One can show that the circuit depicted in Fig. 17 for \(n=1,2,3,4\), is a valid \(Q_2\). Let us briefly outline the proof, but before, let us define that circuit.

We use the notation

$$\begin{aligned} {\textbf{Q}}^{(n)}_2 {:}{=}Q_2, \end{aligned}$$

(D3)

which makes explicit the dependence in n.
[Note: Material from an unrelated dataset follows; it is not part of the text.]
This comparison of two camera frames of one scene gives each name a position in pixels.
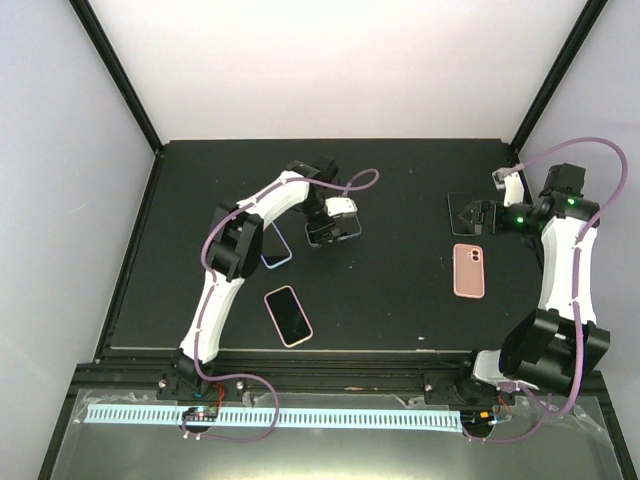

We define \(Q_2\) by induction as follows:

$$\begin{aligned} {\textbf{Q}}^{(1)}_2&{:}{=}E^{b'_1}_{s_0,s_1} \end{aligned}$$

(D4a)

$$\begin{aligned} {\textbf{Q}}^{(n+1)}_2&{:}{=}M^{(n+1)} V^{(n+1)} F({\textbf{Q}}^{(n)}_2) V^{(n+1)} \, , \end{aligned}$$

(D4b)

where

$$\begin{aligned} V^{(n+1)}&{:}{=}\bigotimes _{m=1}^{2^n-1} K_{b'_{2m},b'_{2m+1}}(X) \end{aligned}$$

(D5a)

$$\begin{aligned} M^{(n+1)}&{:}{=}\bigotimes _{l=0}^{2^n-1} E^{b'_{1+2l}}_{s_{2l},s_{1+2l}} \, , \end{aligned}$$

(D5b)

and where F(.) takes the circuit \({\textbf{Q}}^{(n)}_2\) and multiplies by 2 all “heights”, that is, it performs a vertical homothety, or dilation, of factor 2, with center on \(s_0\) and \(b'_{2^n-1}\). In Eqs. (D4a) and (D5), we have purposely omitted the various tensor factors \(I_2\) on all remaining qubits, in order to lighten notations.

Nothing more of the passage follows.